Aim of the task:
Pick the lines holding the string "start" out of the records and copy them.
**********
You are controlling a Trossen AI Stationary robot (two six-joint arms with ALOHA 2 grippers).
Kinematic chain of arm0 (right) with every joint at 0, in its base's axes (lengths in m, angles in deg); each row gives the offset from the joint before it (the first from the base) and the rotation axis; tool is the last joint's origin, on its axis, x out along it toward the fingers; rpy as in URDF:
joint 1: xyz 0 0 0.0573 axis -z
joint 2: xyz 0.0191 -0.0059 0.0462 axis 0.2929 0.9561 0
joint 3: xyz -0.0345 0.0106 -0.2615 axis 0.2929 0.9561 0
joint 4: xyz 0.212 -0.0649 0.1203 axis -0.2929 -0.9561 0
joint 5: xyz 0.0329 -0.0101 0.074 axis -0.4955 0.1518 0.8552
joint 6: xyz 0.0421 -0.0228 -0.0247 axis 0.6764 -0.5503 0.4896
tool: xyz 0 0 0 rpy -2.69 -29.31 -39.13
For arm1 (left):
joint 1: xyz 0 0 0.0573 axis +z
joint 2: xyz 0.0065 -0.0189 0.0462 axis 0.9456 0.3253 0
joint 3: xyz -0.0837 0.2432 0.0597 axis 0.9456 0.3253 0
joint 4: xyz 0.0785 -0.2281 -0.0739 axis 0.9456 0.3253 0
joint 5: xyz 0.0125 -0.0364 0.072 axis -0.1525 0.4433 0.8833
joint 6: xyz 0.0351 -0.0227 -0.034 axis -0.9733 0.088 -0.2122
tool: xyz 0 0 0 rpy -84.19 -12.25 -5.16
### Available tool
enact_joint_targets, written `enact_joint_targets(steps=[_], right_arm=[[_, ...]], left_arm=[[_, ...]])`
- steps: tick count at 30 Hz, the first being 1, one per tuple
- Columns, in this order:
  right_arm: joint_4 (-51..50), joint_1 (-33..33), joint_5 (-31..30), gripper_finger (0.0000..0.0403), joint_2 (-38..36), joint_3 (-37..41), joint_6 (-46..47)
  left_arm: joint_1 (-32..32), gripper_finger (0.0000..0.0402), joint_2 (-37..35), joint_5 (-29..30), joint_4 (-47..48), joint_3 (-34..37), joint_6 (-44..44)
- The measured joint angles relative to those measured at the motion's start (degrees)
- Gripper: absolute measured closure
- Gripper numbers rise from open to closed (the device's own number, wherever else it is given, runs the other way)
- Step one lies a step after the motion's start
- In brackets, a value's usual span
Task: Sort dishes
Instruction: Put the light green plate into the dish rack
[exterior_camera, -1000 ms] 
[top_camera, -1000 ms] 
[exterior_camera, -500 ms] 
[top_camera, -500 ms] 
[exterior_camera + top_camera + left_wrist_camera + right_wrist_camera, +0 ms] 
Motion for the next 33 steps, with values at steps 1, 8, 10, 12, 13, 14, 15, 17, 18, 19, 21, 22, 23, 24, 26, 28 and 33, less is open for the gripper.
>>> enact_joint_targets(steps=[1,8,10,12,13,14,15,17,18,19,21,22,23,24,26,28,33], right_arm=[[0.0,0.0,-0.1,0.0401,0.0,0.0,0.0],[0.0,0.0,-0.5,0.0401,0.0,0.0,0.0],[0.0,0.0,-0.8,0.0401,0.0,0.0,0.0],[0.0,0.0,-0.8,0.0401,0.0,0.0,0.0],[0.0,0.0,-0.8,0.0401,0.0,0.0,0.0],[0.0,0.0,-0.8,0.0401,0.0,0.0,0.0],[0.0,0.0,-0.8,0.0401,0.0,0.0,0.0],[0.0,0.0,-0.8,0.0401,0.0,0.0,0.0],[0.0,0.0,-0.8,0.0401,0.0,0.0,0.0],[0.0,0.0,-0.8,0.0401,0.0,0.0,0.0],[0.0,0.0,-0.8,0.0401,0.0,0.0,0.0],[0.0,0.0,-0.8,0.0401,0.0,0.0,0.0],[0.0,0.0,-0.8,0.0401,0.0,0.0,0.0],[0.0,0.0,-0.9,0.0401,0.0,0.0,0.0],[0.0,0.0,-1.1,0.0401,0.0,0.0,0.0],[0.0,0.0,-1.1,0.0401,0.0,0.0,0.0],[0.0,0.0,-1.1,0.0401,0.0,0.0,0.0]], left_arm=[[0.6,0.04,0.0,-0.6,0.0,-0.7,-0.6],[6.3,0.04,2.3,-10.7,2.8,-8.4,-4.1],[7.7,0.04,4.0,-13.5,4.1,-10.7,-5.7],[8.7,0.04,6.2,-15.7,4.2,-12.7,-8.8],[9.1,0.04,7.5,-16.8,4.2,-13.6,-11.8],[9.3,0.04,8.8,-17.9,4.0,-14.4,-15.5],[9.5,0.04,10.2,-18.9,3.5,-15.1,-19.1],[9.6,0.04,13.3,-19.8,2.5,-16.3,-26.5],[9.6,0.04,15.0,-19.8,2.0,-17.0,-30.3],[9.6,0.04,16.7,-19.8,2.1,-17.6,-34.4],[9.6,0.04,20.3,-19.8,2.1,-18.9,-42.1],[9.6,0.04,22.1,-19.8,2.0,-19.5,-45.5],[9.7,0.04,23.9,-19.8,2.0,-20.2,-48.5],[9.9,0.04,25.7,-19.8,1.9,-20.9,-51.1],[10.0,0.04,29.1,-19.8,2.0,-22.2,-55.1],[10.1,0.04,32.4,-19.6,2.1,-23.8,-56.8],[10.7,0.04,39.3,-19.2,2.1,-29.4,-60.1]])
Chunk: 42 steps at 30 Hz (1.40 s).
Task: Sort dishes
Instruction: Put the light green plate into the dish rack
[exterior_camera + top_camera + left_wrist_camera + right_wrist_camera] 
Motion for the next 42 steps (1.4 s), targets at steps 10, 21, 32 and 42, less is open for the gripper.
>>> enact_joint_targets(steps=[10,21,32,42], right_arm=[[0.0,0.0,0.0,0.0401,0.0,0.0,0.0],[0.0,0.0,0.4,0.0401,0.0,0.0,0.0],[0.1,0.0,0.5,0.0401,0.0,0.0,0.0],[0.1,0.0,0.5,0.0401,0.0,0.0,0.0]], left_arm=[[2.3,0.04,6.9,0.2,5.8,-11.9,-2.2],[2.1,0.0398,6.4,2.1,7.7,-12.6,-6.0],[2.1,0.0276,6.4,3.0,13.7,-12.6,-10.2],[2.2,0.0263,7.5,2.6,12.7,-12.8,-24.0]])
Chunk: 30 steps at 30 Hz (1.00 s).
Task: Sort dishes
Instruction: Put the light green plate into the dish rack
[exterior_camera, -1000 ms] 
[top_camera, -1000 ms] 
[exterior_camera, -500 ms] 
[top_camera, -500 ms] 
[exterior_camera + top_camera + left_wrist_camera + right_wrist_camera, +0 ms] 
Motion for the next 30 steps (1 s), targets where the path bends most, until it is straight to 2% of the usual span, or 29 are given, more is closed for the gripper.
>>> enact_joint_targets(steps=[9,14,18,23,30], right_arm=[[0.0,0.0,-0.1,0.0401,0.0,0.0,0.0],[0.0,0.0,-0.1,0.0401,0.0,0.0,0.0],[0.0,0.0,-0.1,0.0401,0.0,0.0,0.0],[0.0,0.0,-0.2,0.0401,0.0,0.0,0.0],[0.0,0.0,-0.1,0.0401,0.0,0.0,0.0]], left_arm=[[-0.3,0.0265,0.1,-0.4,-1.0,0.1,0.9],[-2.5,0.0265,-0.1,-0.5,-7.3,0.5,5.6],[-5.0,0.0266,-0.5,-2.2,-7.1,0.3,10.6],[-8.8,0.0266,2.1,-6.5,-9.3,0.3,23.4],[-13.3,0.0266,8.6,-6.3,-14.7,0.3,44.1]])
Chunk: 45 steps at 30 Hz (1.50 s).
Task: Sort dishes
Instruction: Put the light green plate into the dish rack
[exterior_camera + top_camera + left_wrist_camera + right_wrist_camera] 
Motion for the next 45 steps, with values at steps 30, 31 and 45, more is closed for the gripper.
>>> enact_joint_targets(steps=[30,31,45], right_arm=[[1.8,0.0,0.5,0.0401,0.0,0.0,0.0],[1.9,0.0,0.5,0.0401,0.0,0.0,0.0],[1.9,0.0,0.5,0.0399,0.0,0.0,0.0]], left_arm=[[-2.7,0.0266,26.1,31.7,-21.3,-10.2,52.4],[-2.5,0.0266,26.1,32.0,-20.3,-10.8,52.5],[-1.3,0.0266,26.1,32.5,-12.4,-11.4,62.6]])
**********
Answer space:
- The measured joint angles relative to those measured at the motion's start (degrees)
- Step one lies a step after the motion's start

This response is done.